== Action item ==
Scan the material for the word "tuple" and copy each line where it occurs.

== Records shown ==
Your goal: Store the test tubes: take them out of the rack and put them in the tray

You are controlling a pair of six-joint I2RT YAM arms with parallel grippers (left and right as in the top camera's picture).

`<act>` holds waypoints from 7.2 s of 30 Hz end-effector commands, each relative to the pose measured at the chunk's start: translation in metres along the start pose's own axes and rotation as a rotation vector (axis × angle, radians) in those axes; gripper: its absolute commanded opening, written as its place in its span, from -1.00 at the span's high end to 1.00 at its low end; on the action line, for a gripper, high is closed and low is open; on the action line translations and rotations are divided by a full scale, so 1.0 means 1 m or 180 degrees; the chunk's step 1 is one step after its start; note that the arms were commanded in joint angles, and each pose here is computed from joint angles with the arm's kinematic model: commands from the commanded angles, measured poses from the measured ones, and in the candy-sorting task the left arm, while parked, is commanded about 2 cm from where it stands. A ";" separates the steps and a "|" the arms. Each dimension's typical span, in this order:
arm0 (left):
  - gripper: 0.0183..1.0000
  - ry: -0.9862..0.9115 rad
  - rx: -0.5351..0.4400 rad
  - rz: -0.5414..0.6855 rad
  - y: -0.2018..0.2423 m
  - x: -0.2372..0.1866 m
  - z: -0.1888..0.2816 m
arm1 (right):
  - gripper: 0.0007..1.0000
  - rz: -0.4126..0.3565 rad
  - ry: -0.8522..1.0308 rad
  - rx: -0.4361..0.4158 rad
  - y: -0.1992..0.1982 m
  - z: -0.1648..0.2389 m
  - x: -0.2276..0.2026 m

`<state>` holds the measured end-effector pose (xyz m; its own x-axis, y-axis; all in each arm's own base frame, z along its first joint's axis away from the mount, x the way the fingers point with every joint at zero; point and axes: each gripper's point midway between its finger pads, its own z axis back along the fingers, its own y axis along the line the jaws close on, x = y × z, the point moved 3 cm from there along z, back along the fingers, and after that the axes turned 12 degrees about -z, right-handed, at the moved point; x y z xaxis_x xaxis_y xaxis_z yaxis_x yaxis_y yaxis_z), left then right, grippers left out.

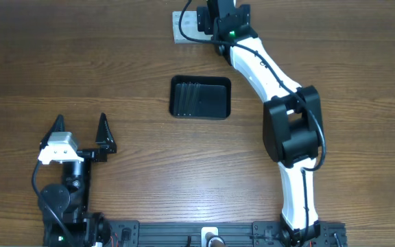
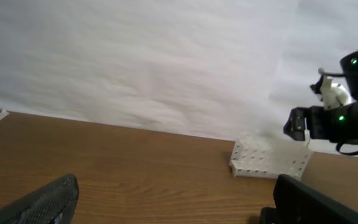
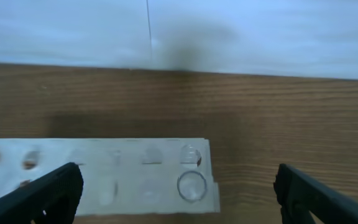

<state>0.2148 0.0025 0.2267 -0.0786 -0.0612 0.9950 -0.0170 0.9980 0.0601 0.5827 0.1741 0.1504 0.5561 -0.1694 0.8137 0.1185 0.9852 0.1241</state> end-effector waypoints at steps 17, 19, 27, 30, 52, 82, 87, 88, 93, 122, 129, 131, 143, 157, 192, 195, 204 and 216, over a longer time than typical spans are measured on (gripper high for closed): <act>-1.00 -0.0002 -0.0024 -0.0048 -0.001 -0.002 0.000 | -0.14 -0.0014 0.0027 -0.0076 -0.016 -0.027 -0.014; -1.00 -0.0002 -0.0024 -0.0048 -0.001 -0.002 0.000 | -0.04 -0.0015 0.0021 -0.0070 -0.016 -0.027 -0.013; -1.00 -0.0002 -0.0024 -0.0048 -0.001 -0.002 0.000 | 0.26 -0.0020 -0.0043 -0.0018 -0.008 -0.025 -0.011; -1.00 -0.0002 -0.0024 -0.0048 -0.001 -0.002 0.000 | 0.37 -0.0017 -0.0043 -0.0013 -0.007 -0.025 -0.011; -1.00 -0.0002 -0.0024 -0.0048 -0.001 -0.002 0.000 | 0.78 -0.0034 -0.0119 0.0008 -0.004 -0.020 -0.003; -1.00 -0.0002 -0.0024 -0.0048 -0.001 -0.002 0.000 | 0.79 -0.0517 0.0762 -0.0005 -0.001 0.182 0.011; -1.00 -0.0002 -0.0024 -0.0048 -0.001 -0.002 0.000 | 0.79 -0.0476 0.1482 -0.0082 -0.002 0.158 -0.054; -1.00 -0.0002 -0.0024 -0.0048 -0.001 -0.002 0.000 | 0.80 -0.0510 0.1543 -0.0143 -0.004 0.153 -0.063; -1.00 -0.0002 -0.0024 -0.0048 -0.001 -0.002 0.000 | 0.79 -0.0595 0.1770 -0.0359 -0.011 0.129 -0.101; -1.00 -0.0002 -0.0024 -0.0048 -0.001 -0.002 0.000 | 0.72 -0.0691 0.2032 -0.0625 -0.007 0.084 -0.159; -1.00 -0.0002 -0.0024 -0.0048 -0.001 -0.002 0.000 | 0.65 -0.0677 0.2065 -0.0653 -0.009 0.081 -0.165; -1.00 -0.0002 -0.0024 -0.0048 -0.001 -0.002 0.000 | 0.64 -0.0676 0.2064 -0.0652 -0.008 0.081 -0.165; -1.00 -0.0002 -0.0024 -0.0048 -0.001 -0.002 0.000 | 0.57 -0.0645 0.2116 -0.0691 -0.010 0.077 -0.174; -1.00 -0.0002 -0.0024 -0.0048 -0.001 -0.002 0.000 | -0.34 -0.0298 0.1325 -0.0066 0.019 0.131 -0.080; -1.00 -0.0002 -0.0024 -0.0048 -0.001 -0.002 0.000 | -0.98 -0.0504 -0.1579 -0.0134 -0.204 0.344 -0.035; -1.00 -0.0002 -0.0024 -0.0048 -0.001 -0.002 0.000 | -0.98 -0.0454 -0.1628 -0.0215 -0.213 0.331 -0.063; -1.00 -0.0002 -0.0024 -0.0048 -0.001 -0.002 0.000 | -0.99 -0.0427 -0.1656 -0.0175 -0.222 0.297 -0.126; -1.00 -0.0002 -0.0024 -0.0048 -0.001 -0.002 0.000 | -0.98 -0.0399 -0.1749 -0.0153 -0.230 0.299 -0.161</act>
<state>0.2148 0.0020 0.2267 -0.0788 -0.0612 0.9950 -0.0139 0.9981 0.0603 0.2240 -0.0144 0.1620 0.0432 -0.2437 0.9689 0.1930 0.9536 0.2312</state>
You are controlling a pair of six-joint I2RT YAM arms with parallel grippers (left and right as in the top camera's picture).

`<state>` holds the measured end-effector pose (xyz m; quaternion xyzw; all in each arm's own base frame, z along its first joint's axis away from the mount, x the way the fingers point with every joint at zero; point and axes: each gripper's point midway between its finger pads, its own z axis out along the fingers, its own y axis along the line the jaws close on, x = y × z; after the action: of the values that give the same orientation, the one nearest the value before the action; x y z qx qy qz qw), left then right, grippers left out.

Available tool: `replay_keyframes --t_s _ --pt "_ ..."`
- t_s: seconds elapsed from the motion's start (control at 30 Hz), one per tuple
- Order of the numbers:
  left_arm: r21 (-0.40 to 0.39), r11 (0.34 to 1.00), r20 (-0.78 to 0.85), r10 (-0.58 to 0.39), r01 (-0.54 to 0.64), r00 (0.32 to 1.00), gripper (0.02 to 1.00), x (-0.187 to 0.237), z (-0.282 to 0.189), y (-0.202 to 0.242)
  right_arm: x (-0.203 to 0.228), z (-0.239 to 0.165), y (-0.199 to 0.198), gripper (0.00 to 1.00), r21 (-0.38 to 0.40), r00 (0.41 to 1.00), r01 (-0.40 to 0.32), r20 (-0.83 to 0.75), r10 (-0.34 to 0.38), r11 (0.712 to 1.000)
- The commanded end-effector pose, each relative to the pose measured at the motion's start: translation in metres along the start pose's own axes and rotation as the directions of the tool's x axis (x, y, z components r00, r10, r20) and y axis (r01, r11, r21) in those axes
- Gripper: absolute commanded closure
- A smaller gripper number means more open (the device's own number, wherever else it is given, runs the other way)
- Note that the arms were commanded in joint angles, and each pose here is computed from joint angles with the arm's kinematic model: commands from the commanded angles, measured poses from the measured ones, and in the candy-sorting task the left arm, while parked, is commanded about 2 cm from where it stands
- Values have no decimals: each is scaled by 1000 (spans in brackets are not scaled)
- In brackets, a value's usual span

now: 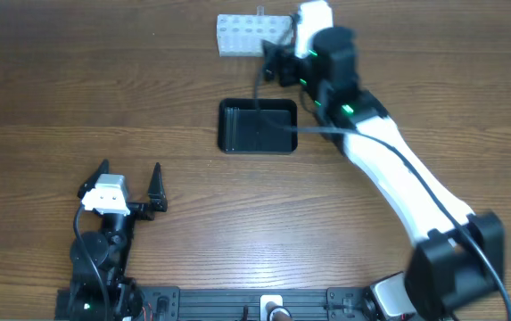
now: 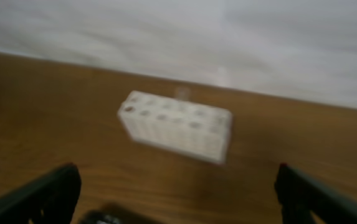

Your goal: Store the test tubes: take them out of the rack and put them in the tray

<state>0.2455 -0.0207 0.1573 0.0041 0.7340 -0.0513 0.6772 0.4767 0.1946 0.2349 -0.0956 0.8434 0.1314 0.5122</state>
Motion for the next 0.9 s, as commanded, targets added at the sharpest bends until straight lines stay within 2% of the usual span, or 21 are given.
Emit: replay_keyframes --t_s 0.03,0.27,0.47,0.9 --pt "8 1000 1 14 -14 1000 18 1 0 -1 -20 35 12 7 97 995 -99 -9 100 990" --pt "8 1000 1 14 -14 1000 18 1 0 -1 -17 93 15 9 189 992 -99 -61 112 977" --pt "8 1000 1 14 -14 1000 18 1 0 -1 -3 134 12 9 224 990 -85 -89 108 971" --pt "8 1000 1 14 -14 1000 18 1 0 -1 22 172 -8 9 286 991 -91 -68 114 954"
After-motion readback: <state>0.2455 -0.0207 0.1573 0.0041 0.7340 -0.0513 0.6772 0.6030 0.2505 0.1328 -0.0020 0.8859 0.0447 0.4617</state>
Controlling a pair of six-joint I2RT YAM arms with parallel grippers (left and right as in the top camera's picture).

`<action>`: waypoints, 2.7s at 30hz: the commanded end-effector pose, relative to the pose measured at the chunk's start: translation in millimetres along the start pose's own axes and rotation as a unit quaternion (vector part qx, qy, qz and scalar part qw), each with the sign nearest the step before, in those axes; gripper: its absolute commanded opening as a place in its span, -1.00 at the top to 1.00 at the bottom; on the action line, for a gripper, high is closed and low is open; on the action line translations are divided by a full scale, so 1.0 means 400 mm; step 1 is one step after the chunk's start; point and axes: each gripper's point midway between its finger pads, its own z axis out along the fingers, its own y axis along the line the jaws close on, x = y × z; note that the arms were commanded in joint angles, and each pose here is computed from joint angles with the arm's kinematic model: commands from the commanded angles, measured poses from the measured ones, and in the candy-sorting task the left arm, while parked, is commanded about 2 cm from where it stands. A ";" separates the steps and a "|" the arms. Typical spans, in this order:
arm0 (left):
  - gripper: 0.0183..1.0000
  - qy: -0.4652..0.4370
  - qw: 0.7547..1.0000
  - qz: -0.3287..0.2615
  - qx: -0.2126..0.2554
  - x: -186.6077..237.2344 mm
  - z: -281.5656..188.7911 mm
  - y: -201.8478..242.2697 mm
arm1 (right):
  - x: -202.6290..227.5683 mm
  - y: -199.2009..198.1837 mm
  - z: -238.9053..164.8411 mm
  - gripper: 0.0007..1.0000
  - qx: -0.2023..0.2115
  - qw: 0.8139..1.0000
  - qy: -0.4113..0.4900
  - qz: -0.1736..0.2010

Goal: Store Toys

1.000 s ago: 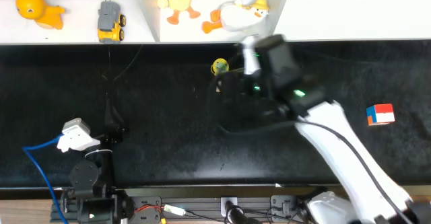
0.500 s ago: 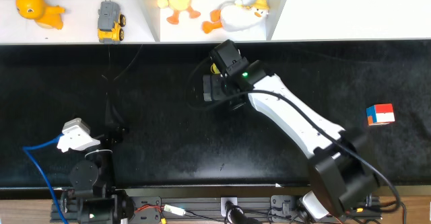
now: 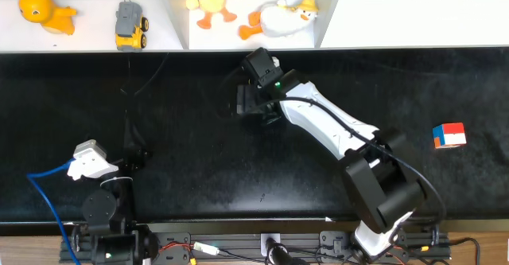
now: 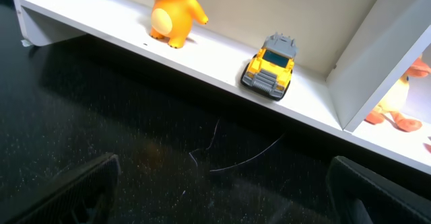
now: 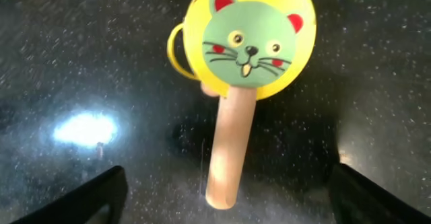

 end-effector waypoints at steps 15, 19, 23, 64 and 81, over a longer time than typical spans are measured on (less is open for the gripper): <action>-1.00 -0.005 1.000 -0.010 0.000 -0.003 -0.001 0.000 | 0.113 -0.061 0.082 0.71 0.053 0.993 0.100 0.009; -1.00 -0.005 1.000 -0.010 0.000 -0.003 -0.001 0.000 | 0.119 -0.059 0.081 0.86 0.051 0.993 0.107 0.010; -1.00 -0.005 1.000 -0.010 0.000 -0.003 -0.001 0.000 | 0.123 -0.051 0.080 0.91 0.043 0.993 0.112 0.012; -0.99 -0.005 1.000 -0.010 0.000 -0.003 -0.001 0.000 | 0.051 -0.526 -0.496 0.91 0.121 0.953 -0.084 0.265; -1.00 -0.005 1.000 -0.010 0.000 -0.003 -0.001 0.000 | -0.182 -0.607 -0.387 0.91 0.115 0.975 -0.109 0.156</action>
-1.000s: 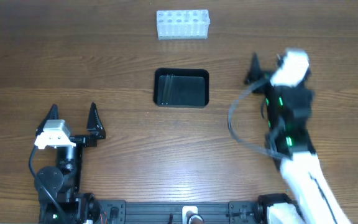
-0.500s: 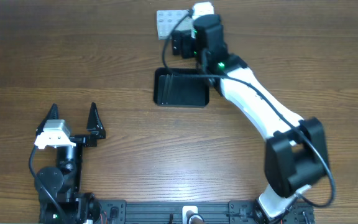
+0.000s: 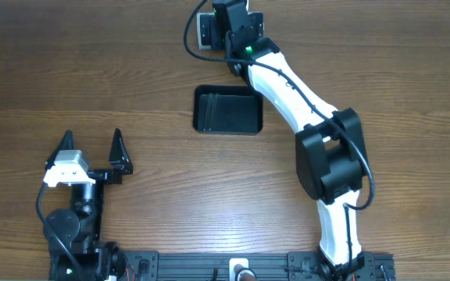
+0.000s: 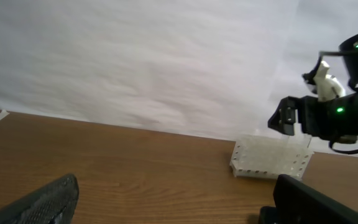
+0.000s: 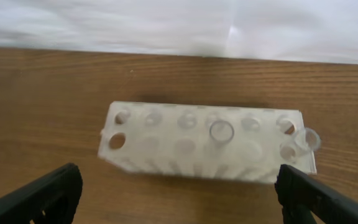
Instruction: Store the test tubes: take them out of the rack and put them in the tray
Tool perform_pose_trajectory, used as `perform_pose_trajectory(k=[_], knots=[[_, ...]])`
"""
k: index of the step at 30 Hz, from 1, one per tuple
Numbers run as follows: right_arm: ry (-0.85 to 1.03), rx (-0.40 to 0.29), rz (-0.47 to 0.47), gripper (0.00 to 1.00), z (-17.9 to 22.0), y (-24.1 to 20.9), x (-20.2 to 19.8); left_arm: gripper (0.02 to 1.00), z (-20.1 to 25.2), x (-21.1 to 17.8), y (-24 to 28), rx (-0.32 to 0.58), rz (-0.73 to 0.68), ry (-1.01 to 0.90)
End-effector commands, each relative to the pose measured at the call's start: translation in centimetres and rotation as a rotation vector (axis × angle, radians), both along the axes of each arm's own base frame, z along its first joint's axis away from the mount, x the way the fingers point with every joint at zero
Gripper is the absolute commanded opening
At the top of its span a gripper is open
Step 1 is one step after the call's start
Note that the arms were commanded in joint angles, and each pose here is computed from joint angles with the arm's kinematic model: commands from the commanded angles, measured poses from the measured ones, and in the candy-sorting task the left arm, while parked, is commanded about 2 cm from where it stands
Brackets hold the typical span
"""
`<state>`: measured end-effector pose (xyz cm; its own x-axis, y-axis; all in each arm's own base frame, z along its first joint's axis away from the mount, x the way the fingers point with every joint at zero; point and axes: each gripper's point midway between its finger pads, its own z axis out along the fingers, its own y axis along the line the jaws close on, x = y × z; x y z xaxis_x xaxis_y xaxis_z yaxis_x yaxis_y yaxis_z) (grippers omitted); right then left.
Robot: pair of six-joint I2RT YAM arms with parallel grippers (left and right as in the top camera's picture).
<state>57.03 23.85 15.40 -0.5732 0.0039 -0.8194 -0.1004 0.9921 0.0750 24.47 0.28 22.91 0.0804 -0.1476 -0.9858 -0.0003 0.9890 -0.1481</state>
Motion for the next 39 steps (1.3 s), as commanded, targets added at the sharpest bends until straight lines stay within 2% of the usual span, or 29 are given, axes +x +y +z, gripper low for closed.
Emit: perform_pose_trajectory(k=[1, 5, 18, 26, 32, 39], knots=[[-0.04, -0.012, -0.054, 0.991, -0.1, -0.2, 1.3, 0.998, -0.2, 0.0, -0.1, 0.016, -0.006, 0.0], [-0.061, -0.025, -0.087, 0.993, -0.9, -0.7, 2.1, 0.998, -0.2, 0.0, -0.1, 0.016, -0.006, 0.0], [-0.131, 0.006, -0.119, 0.978, -1.9, -1.4, 4.3, 0.998, -0.2, 0.0, -0.1, 0.016, -0.006, 0.0], [-0.131, -0.001, -0.118, 0.853, -2.9, -1.4, 4.6, 0.998, -0.2, 0.0, -0.1, 0.016, -0.006, 0.0], [-0.142, 0.002, -0.116, 0.689, -2.7, -1.3, 4.7, 0.998, -0.2, 0.0, -0.1, 0.016, -0.006, 0.0], [-0.134, -0.02, -0.106, 0.597, -3.3, -1.3, 4.7, 0.998, -0.2, 0.0, -0.1, 0.016, -0.006, 0.0]])
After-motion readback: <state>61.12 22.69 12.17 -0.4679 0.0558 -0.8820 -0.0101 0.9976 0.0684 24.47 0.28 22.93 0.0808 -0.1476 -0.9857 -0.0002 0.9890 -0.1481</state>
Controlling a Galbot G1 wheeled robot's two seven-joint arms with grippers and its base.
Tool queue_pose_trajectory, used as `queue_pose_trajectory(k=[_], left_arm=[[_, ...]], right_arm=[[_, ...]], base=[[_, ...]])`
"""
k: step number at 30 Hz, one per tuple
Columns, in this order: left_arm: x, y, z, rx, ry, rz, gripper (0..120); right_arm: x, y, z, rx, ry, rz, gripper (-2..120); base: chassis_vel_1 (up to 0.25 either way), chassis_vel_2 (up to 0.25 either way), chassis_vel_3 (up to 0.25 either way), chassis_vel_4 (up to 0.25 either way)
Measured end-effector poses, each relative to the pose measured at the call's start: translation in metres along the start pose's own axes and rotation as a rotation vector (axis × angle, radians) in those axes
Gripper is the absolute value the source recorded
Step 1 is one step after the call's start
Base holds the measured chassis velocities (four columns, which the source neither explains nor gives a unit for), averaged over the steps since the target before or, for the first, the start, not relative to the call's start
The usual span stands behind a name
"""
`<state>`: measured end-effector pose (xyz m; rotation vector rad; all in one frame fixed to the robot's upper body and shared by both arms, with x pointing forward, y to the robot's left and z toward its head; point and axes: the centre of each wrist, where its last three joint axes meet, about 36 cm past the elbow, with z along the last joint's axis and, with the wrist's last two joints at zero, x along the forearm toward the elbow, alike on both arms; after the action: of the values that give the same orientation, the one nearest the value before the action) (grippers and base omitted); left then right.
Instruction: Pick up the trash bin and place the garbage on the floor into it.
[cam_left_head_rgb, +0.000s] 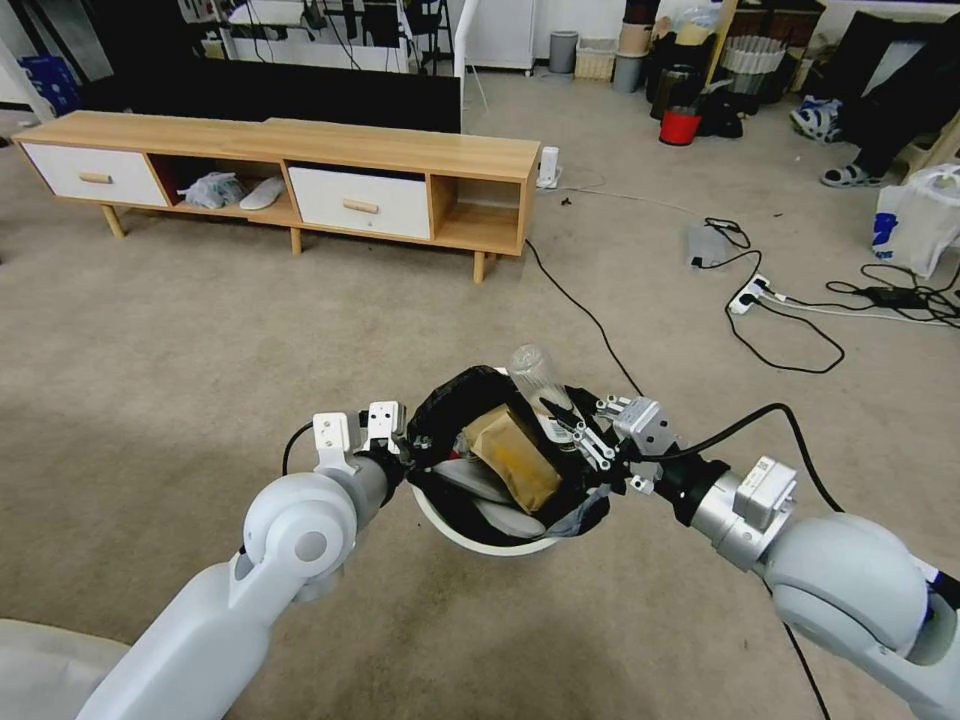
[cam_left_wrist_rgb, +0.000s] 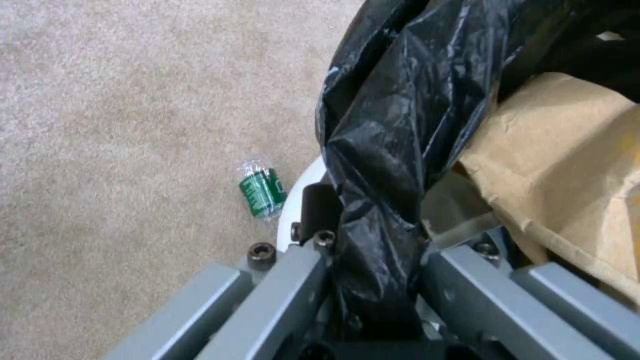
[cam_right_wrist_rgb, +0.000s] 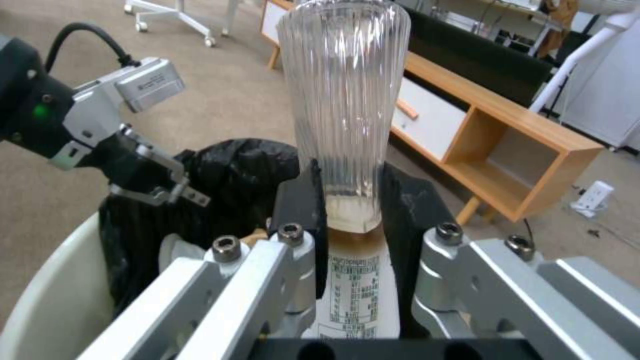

== Response area ==
- t_s: seconds elapsed from the motion's start (control at 30 Hz), one per tuple
k: index of the step at 30 Hz, from 1, one per tuple
k: step number at 30 Hz, one per tuple

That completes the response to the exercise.